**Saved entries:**
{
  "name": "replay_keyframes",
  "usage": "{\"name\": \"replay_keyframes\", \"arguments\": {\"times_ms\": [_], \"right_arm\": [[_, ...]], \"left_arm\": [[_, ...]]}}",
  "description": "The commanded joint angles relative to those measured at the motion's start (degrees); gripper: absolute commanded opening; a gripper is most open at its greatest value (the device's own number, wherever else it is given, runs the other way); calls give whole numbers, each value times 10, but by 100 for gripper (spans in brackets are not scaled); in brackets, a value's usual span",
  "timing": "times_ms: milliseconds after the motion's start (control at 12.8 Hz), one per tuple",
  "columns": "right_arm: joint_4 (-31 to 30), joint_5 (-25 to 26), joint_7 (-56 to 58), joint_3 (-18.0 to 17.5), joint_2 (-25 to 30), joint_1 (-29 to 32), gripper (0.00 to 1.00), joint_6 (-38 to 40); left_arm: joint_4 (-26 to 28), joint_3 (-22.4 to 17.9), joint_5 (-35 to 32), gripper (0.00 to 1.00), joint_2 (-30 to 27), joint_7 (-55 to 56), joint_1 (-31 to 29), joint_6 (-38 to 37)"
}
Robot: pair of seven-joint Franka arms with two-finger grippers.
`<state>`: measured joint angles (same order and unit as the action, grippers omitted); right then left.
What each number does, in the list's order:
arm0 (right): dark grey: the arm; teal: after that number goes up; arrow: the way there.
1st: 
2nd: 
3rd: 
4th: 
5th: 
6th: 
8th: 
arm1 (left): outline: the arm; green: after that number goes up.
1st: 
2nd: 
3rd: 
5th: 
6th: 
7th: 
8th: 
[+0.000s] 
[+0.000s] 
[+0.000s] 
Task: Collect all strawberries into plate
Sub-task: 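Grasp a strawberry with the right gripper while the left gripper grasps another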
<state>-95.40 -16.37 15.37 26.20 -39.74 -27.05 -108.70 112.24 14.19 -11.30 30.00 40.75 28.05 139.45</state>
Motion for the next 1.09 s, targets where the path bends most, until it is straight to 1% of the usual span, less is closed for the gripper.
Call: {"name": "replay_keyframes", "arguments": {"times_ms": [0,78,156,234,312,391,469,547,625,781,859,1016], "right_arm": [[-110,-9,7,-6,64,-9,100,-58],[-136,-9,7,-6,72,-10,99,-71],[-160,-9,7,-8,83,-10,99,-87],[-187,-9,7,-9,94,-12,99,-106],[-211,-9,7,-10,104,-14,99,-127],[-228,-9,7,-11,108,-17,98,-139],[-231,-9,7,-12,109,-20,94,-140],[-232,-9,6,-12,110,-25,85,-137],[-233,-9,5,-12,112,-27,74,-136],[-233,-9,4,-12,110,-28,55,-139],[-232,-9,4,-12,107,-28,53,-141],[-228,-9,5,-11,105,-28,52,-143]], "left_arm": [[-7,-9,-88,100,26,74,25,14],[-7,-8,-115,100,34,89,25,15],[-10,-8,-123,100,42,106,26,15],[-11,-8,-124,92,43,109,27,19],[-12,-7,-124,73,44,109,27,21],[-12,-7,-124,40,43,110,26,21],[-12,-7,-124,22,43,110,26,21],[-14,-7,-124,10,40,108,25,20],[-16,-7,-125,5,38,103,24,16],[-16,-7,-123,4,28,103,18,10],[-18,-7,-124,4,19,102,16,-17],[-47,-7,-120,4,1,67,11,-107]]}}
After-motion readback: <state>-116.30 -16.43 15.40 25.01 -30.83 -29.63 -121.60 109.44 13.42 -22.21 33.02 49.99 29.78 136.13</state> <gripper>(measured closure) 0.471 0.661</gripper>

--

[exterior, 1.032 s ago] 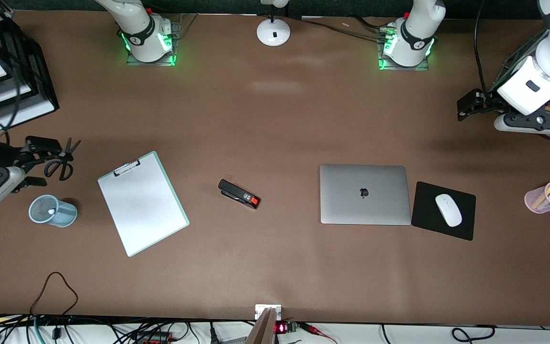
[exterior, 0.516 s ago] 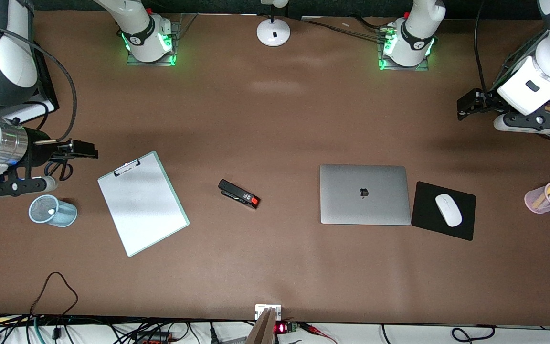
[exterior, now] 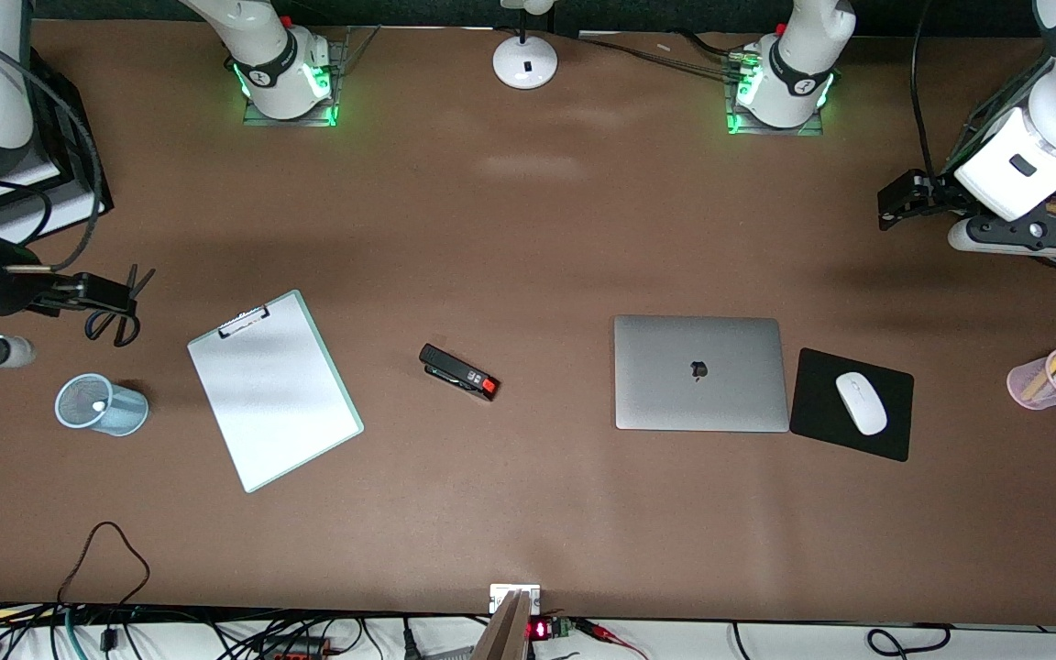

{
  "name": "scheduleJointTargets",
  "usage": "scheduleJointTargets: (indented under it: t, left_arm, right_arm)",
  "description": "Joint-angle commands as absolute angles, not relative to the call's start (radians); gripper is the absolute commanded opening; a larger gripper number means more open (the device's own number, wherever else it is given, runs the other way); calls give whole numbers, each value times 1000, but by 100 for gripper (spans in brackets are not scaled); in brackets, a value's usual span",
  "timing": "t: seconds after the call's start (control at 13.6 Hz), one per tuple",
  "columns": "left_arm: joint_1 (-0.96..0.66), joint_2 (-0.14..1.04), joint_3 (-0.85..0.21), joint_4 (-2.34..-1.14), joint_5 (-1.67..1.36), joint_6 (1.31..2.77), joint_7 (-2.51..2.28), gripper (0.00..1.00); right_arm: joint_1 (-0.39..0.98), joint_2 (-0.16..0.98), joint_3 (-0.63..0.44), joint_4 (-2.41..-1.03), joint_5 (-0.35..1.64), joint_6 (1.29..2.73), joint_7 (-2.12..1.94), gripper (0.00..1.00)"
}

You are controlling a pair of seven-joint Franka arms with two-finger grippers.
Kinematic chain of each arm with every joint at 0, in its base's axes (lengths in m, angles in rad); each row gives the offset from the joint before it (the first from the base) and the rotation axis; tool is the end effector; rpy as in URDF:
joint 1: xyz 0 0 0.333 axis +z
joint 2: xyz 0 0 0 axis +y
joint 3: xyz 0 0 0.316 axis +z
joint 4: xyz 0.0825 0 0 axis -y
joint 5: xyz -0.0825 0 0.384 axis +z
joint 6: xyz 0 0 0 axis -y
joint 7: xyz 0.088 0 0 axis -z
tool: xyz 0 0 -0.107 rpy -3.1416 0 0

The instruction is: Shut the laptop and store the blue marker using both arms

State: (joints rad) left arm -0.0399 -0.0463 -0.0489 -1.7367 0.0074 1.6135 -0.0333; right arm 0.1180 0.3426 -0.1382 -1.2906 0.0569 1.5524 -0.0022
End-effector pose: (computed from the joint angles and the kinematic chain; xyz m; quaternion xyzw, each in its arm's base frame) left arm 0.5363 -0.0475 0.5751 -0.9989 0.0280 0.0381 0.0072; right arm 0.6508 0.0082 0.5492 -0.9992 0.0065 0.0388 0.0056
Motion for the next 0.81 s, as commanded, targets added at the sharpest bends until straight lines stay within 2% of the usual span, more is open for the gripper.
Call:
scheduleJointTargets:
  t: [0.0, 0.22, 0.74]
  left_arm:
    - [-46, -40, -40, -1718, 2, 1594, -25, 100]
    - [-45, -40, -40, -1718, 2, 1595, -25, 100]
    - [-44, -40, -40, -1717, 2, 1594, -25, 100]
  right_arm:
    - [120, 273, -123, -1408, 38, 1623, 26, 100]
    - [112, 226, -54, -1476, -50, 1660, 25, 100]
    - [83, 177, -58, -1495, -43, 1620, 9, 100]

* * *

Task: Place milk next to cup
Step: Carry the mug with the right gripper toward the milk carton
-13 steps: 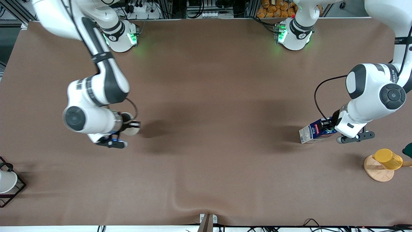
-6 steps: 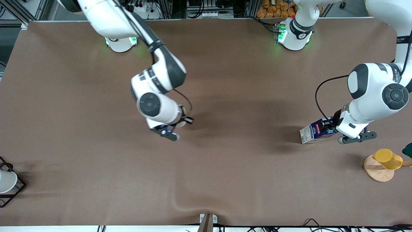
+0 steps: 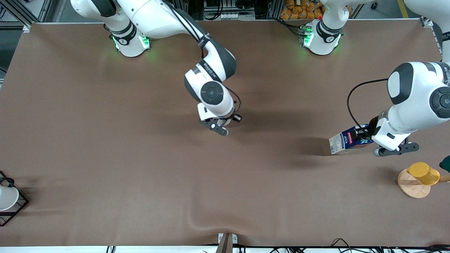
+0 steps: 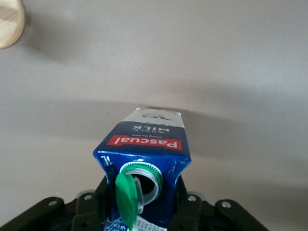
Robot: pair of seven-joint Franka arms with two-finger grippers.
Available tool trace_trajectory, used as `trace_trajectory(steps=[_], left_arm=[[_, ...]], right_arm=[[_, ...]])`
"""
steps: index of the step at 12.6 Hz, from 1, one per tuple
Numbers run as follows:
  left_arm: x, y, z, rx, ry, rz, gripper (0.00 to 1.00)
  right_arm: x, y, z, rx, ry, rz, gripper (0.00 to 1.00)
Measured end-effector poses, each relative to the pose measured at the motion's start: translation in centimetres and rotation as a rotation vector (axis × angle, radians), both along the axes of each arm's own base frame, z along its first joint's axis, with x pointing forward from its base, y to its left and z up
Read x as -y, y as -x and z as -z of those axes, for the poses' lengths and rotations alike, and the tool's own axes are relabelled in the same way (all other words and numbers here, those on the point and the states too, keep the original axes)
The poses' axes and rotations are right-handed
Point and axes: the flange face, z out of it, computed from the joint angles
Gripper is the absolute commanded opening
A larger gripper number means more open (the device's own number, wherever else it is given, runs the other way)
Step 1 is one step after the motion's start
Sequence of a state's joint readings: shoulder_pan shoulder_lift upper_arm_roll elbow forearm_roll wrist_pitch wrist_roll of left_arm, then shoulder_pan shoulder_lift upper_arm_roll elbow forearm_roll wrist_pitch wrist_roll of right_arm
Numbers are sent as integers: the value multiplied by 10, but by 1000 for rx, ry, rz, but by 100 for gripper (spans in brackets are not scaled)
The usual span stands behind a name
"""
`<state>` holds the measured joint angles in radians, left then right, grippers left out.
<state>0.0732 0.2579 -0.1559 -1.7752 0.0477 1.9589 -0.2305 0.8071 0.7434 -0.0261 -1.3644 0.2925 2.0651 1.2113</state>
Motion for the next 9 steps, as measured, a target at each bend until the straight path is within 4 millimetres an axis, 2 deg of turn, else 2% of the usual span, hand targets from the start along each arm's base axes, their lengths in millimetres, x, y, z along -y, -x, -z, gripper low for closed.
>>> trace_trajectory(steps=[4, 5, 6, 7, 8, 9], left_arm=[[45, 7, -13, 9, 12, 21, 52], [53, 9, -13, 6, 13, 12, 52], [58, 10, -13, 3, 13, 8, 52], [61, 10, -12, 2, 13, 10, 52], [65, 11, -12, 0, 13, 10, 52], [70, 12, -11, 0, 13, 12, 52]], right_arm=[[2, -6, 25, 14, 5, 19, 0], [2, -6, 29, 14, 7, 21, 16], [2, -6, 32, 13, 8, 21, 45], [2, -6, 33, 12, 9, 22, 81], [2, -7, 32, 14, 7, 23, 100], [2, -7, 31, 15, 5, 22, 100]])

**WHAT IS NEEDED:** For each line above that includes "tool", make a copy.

**WRITTEN SOLUTION:**
Kinematic chain of each arm with every joint at 0, in its base's axes (lengths in m, angles in rad); each row gives the offset from the joint before it (the first from the base) and the rotation axis; tool is the end effector; rpy as in URDF:
tool: xyz 0 0 -0.107 rpy -3.1416 0 0
Available tool trace_trajectory, used as `trace_trajectory(steps=[_], left_arm=[[_, ...]], right_arm=[[_, ...]])`
Read x as -y, y as -x and z as -z of those axes, for the poses' lengths and rotations alike, and the tool's own axes are relabelled in the same way (all other words and numbers here, those on the point and the states too, keep the original axes)

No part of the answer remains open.